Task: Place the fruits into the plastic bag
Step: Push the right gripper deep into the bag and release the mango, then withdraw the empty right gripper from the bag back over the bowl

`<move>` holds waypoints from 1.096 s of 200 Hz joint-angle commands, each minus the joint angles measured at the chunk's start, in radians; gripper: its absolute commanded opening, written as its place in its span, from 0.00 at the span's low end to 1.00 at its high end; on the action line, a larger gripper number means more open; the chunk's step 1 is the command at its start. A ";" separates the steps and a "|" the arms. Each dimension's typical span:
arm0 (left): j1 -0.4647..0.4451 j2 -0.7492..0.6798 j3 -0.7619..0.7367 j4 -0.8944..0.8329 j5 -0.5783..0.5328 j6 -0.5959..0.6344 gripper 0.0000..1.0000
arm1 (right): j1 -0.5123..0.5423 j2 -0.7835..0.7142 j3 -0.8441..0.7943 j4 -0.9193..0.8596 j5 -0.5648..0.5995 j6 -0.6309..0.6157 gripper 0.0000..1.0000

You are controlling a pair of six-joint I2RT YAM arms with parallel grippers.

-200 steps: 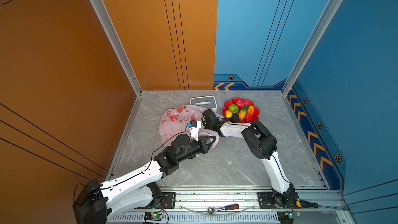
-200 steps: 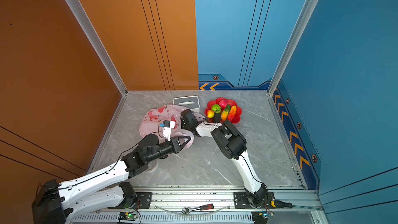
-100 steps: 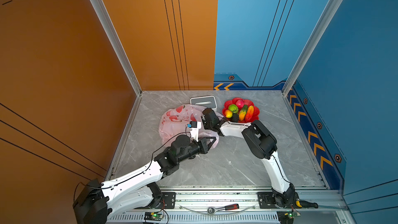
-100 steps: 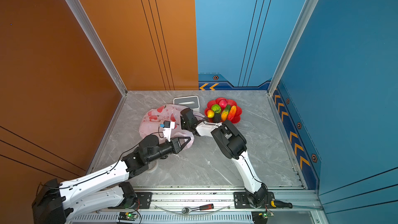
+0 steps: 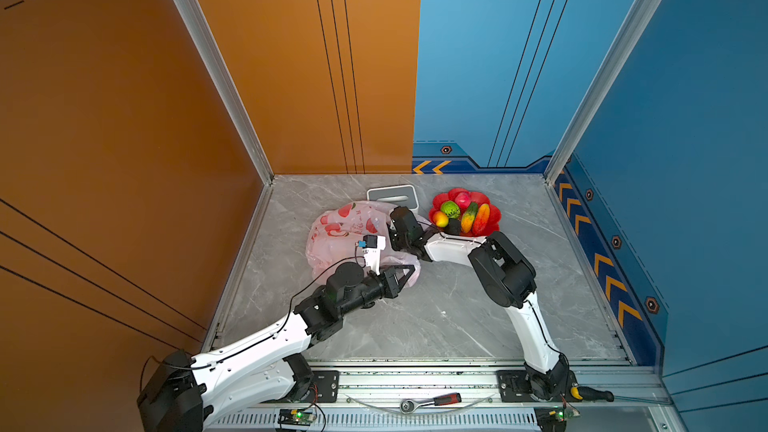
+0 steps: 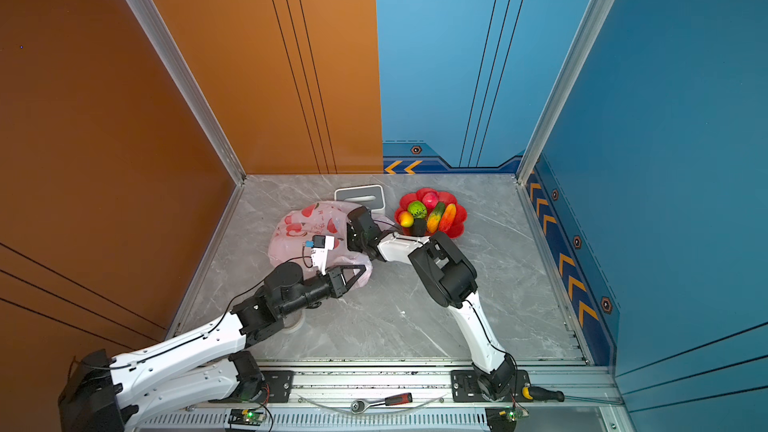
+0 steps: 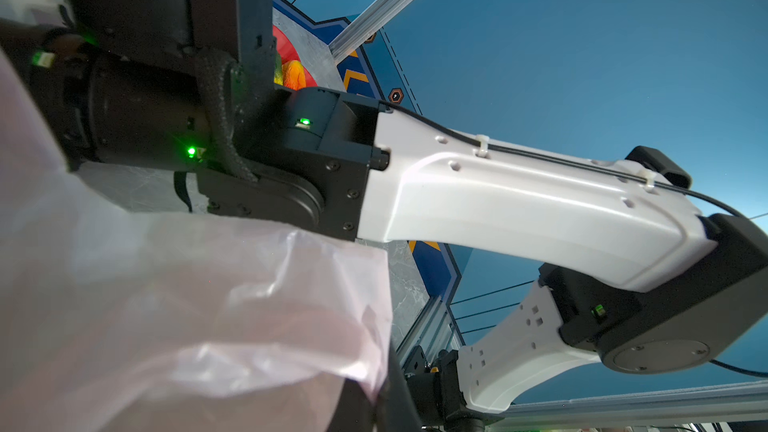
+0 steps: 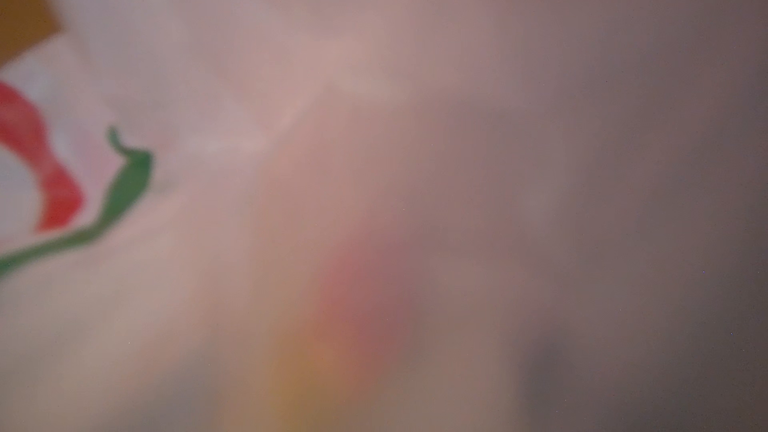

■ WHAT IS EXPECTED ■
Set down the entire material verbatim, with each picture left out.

■ OUTPUT BELOW ■
Task: Place the fruits into the plastic bag
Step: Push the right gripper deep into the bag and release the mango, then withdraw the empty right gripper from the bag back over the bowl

`<move>` holds waypoints from 1.096 s of 200 Hz joint-angle commands, each minus the joint angles measured at the chunk's start, in radians; gripper: its absolute commanded opening, written as its place in its span, from 0.00 at the span's low end to 1.00 at its high end; on the action line, a larger gripper number means more open; the chunk's step 1 is the command at its start. A ";" separates the steps and a "|" the arms. Each dimension's typical span:
arm0 (left): j1 -0.4647..0.4451 j2 -0.7492..0.6798 j3 -0.7619..0.7367 j4 -0.8944..0.8329 j5 -0.5783..0.5328 j6 -0.5959..0.6344 gripper 0.0000..1.0000
arm1 (right): j1 -0.5123..0.5423 j2 -0.7835..0.7142 j3 -0.8441..0.7943 j4 -0.9193..0.8596 j5 -0.5648..0.5995 j6 -0.6309..0.6157 gripper 0.0000..1.0000

You are controlling a pair of six-joint I2RT YAM arms with parallel grippers.

-200 steps: 
-200 steps: 
-100 steps: 
-100 steps: 
+0 steps: 
+0 steps: 
+0 steps: 
+0 steps: 

Nothing else remains to be done for this exercise.